Practical Pose Estimation on the Go
Using the smartphone and smartwatch you already own, SmartPoser estimates the pose of your arm in real-time while preserving your privacy.
Arm pose tracking has a wide range of practical applications in a variety of industries. In healthcare, this technology can be leveraged for physical therapy exercises, enabling real-time monitoring and correction of patients' movements to assist in a speedy rehabilitation. Additionally, in virtual reality and gaming, arm pose tracking helps create an immersive user experience by allowing players to control and interact with virtual environments through natural hand gestures, enhancing the overall gameplay. Moreover, in industrial settings, the precise tracking of arm poses can optimize manufacturing processes and ensure the safety and efficiency of manual tasks.
Although it has the potential to be useful, arm pose tracking is not readily available to most consumers due to a number of limitations associated with existing systems. These systems typically rely on cameras that are not practical for portable applications, which limits the widespread adoption of this technology in everyday consumer products. The need for high-resolution cameras with complex processing algorithms makes it difficult to integrate arm pose tracking into devices that require mobility, such as smartphones or wearable gadgets.
Another option is to use arm pose tracking systems that rely on a large number of inertial measurement units (IMUs) or markers that must be attached to the user's body. This results in a cumbersome and impractical setup for regular use. The need for external attachments or markers can limit the ease of use and convenience, making it difficult for consumers to integrate such systems seamlessly into their daily lives.
To unlock the potential of arm pose tracking in everyday life, less cumbersome options are needed. One possible solution may be on the horizon thanks to the work of a trio of researchers at Carnegie Mellon University. They have developed a technique that they call SmartPoser that requires only the off-the-shelf smartphone and smartwatch that many people already own. By leveraging sensors in these devices, the team has demonstrated how the positions of arm joints can be located in three-dimensional space with reasonably good accuracy. And importantly, the system is highly portable and practical for use on the go.
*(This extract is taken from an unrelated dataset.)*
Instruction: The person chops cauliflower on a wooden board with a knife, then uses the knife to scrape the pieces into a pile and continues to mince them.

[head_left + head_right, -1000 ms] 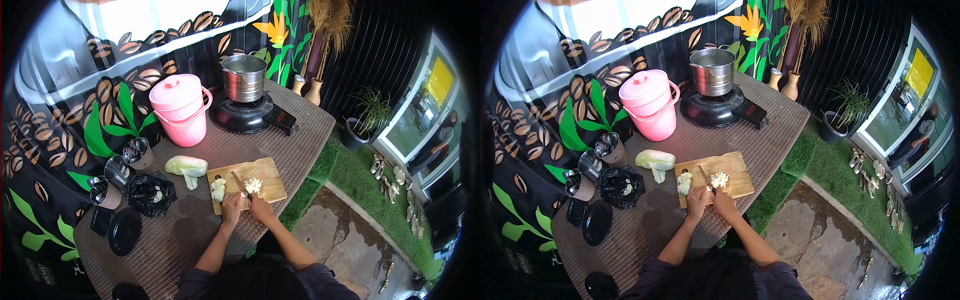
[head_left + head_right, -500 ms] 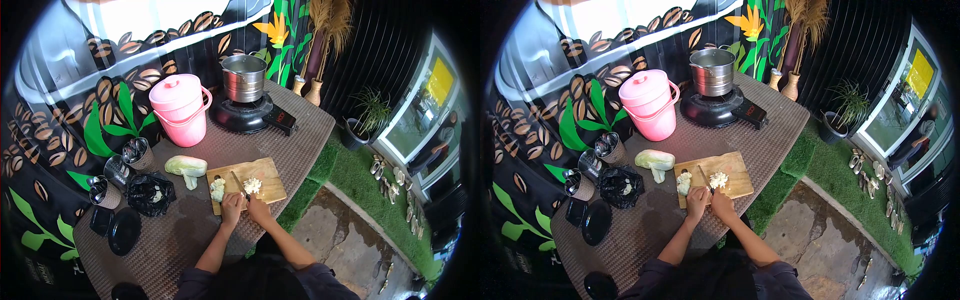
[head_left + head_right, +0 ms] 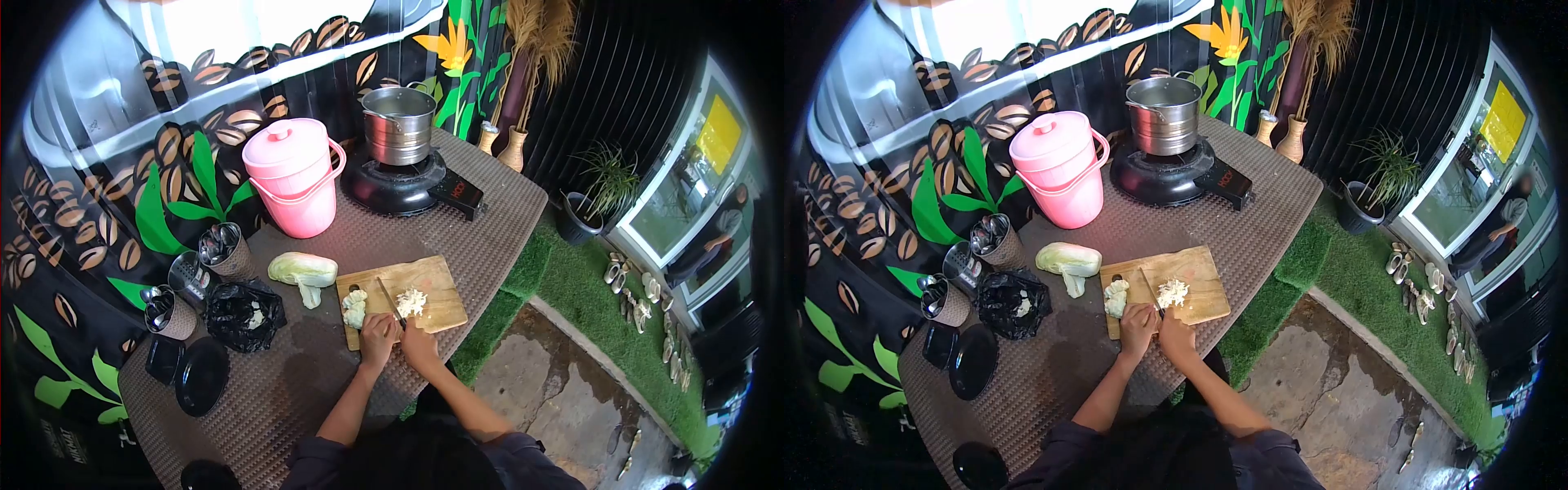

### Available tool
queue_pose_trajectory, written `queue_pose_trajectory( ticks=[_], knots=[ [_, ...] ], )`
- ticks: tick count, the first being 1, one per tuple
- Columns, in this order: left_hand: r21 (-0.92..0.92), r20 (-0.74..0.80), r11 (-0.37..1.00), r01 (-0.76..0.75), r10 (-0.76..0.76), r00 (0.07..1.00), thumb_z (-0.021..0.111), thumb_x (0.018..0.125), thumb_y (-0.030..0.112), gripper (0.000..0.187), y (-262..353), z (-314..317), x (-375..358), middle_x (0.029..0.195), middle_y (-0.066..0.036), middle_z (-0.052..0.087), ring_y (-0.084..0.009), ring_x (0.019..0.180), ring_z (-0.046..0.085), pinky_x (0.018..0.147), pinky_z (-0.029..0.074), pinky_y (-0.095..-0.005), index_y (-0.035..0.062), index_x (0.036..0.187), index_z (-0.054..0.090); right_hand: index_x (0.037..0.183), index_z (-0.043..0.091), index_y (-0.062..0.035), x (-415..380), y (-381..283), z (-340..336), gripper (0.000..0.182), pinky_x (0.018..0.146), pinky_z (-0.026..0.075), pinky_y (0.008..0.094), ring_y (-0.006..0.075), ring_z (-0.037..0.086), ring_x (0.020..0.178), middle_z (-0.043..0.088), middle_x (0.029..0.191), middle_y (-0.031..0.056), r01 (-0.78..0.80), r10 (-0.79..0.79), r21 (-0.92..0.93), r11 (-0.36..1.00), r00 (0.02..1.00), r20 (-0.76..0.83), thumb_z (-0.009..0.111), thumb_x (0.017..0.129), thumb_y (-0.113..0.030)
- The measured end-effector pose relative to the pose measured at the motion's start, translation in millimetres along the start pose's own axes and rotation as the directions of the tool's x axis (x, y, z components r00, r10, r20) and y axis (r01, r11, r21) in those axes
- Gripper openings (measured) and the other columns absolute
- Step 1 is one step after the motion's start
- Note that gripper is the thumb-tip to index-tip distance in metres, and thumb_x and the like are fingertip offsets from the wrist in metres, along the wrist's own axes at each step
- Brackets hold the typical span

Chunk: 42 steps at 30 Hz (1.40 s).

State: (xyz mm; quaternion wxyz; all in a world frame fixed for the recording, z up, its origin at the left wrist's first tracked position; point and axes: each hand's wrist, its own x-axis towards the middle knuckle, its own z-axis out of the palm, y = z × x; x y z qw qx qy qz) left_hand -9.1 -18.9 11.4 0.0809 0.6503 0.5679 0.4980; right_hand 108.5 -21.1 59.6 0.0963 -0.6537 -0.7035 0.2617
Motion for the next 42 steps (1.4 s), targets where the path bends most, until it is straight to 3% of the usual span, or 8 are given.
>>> queue_pose_trajectory(
  ticks=[8,14,20,26,30,37,42],
  knots=[
    [0.005,0.005,1.0,-0.002,0.002,1.0,0.067,0.078,0.003,0.013,-2.9,2.1,-0.1,0.091,-0.011,0.067,-0.0267,0.089,0.06,0.078,0.051,-0.0359,-0.0027,0.089,0.07,0.111,0.045,0.002,4.1,0.9,-7.4,0.034,0.072,0.052,0.0531,0.045,0.065,0.081,0.065,0.085,0.029,0.04,-0.04,-0.008,0.999,0.999,-0.025,0.049,0.093,-0.026],
    [-0.001,-0.002,1.0,-0.013,0.013,1.0,0.067,0.078,0.004,0.012,-1.2,0.3,0.6,0.091,-0.011,0.067,-0.0272,0.089,0.06,0.078,0.05,-0.036,-0.0022,0.088,0.07,0.111,0.045,0.0022,1.3,3.3,9.1,0.034,0.073,0.052,0.0539,0.0459,0.064,0.083,0.064,0.089,0.0295,-0.04,0.041,0.019,0.999,0.998,-0.041,0.051,0.091,-0.025],
    [-0.007,0.011,1.0,-0.012,0.012,1.0,0.067,0.079,0.004,0.013,-3.6,1.6,-0.5,0.091,-0.011,0.067,-0.0273,0.09,0.06,0.078,0.051,-0.0359,-0.0022,0.089,0.07,0.109,0.045,0.0015,7.5,6.5,-3.0,0.032,0.073,0.051,0.0548,0.0459,0.064,0.083,0.065,0.088,0.0293,0.014,-0.013,0.02,1.0,1.0,-0.026,0.051,0.091,-0.025],
    [-0.02,0.014,1.0,0.005,-0.005,1.0,0.066,0.078,0.003,0.012,-0.3,-0.4,-0.2,0.093,-0.011,0.068,-0.0272,0.091,0.06,0.079,0.051,-0.0357,-0.0018,0.089,0.07,0.109,0.045,0.0002,1.9,3.6,16.7,0.031,0.073,0.051,0.0551,0.0456,0.065,0.083,0.065,0.086,0.0288,-0.08,0.08,0.022,0.997,0.996,-0.026,0.05,0.091,-0.024],
    [0.002,0.023,1.0,-0.01,0.01,1.0,0.066,0.079,0.003,0.012,1.7,-2.9,-0.7,0.093,-0.011,0.068,-0.0268,0.091,0.06,0.08,0.05,-0.0356,-0.0018,0.089,0.07,0.11,0.045,0.0009,8.5,1.2,6.5,0.031,0.073,0.052,0.0537,0.0449,0.065,0.082,0.065,0.086,0.0284,0.015,-0.016,-0.012,1.0,0.998,-0.053,0.05,0.091,-0.022],
    [-0.024,0.03,1.0,0.013,-0.012,0.999,0.066,0.079,0.003,0.013,1.3,-1.9,1.4,0.093,-0.011,0.068,-0.0265,0.091,0.06,0.08,0.05,-0.0353,-0.0031,0.09,0.07,0.108,0.045,0.0009,-8.4,0.2,9.3,0.029,0.071,0.052,0.0536,0.0452,0.065,0.08,0.065,0.085,0.0283,-0.042,0.041,-0.023,0.999,0.999,-0.023,0.05,0.091,-0.022],
    [-0.017,0.041,1.0,0.022,-0.021,0.999,0.066,0.079,0.003,0.014,-1.2,-0.8,-1.7,0.093,-0.011,0.068,-0.0269,0.091,0.06,0.08,0.05,-0.0353,-0.0035,0.09,0.07,0.108,0.045,0.0005,7.4,7.4,7.1,0.03,0.072,0.051,0.0545,0.0462,0.064,0.082,0.064,0.086,0.0293,0.006,-0.006,0.013,1.0,0.999,-0.035,0.049,0.093,-0.025]
  ],
)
The researchers’ novel approach used the ultra-wideband (UWB) sensor that is being included in an increasing number of portable smart devices. This sensor makes it possible to precisely measure the distance between two devices — in this case, a smartphone and a smartwatch. This information is fused with data from inertial measurement units (IMUs) in both devices to provide orientation and acceleration metrics.
The absolute measurements from the UWB sensor, in conjunction with the relative measurements from the IMUs provide the raw data that is needed to determine the pose of the arm that the smartwatch is strapped to. These data sources are fed into the SmartPoser software, which leverages a recurrent neural network to predict the three-dimensional joint locations of the wrist, elbow, and shoulder. While this algorithm primarily ran on a laptop to facilitate development and debugging, it was also deployed to an Apple iPhone 12 Pro, where inference times were observed to be less than one millisecond, proving that SmartPoser is capable of fully mobile operation.
A small user study, consisting of 10 participants, was conducted to assess the system’s performance. After a short calibration process, the participants were instructed to perform a number of typical, daily activities. By comparing the SmartPoser predictions with ground-truth observations made with an Azure Kinect, it was discovered that the new method has a median error of just over 4 inches.
The researchers envision SmartPoser being used for gaming, safety training, context-aware user interfaces, and more in the future. To help move the ball forward, they have open-sourced their data and trained model and made them available for anyone to download.